Problem statement: Make an exact copy of the data below, leaving out every picture.

Data to use:
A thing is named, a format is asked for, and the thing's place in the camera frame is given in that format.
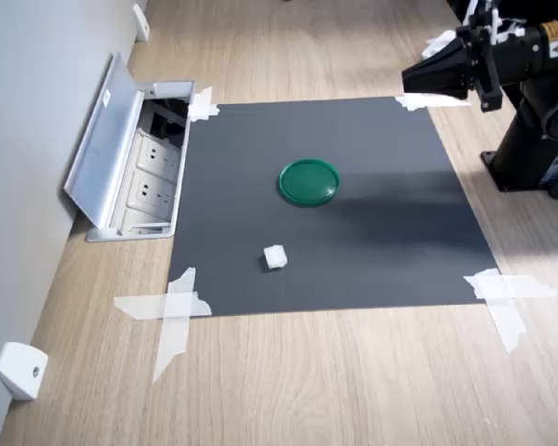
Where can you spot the round green lid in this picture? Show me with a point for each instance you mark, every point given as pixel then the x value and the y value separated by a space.
pixel 309 182

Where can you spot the small white plastic terminal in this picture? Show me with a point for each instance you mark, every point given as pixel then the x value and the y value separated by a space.
pixel 274 256

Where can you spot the white tape strip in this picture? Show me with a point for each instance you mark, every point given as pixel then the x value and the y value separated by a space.
pixel 202 107
pixel 509 325
pixel 439 44
pixel 139 306
pixel 174 334
pixel 511 285
pixel 428 101

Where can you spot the dark grey mat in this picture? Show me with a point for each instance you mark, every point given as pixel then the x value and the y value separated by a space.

Your solution:
A thing is named, a format is asked for, and the thing's place in the camera frame is given in that format.
Where can you spot the round green lid in this picture? Show me with a point for each instance you mark, every point given as pixel then the x value and the y value separated by a space.
pixel 309 182

Where can you spot the small white plastic terminal in this picture? Show me with a point for each instance you mark, every point given as pixel then the x value and the y value separated by a space.
pixel 274 256

Where can you spot the white tape strip in this picture? Show me with a point for each instance you mark, every point given as pixel then the x value and the y value separated by a space.
pixel 202 107
pixel 509 325
pixel 439 44
pixel 139 306
pixel 174 334
pixel 511 285
pixel 428 101

Where can you spot the dark grey mat in this picture? Show me with a point for each instance you mark, every point given as pixel then the x value and the y value separated by a space.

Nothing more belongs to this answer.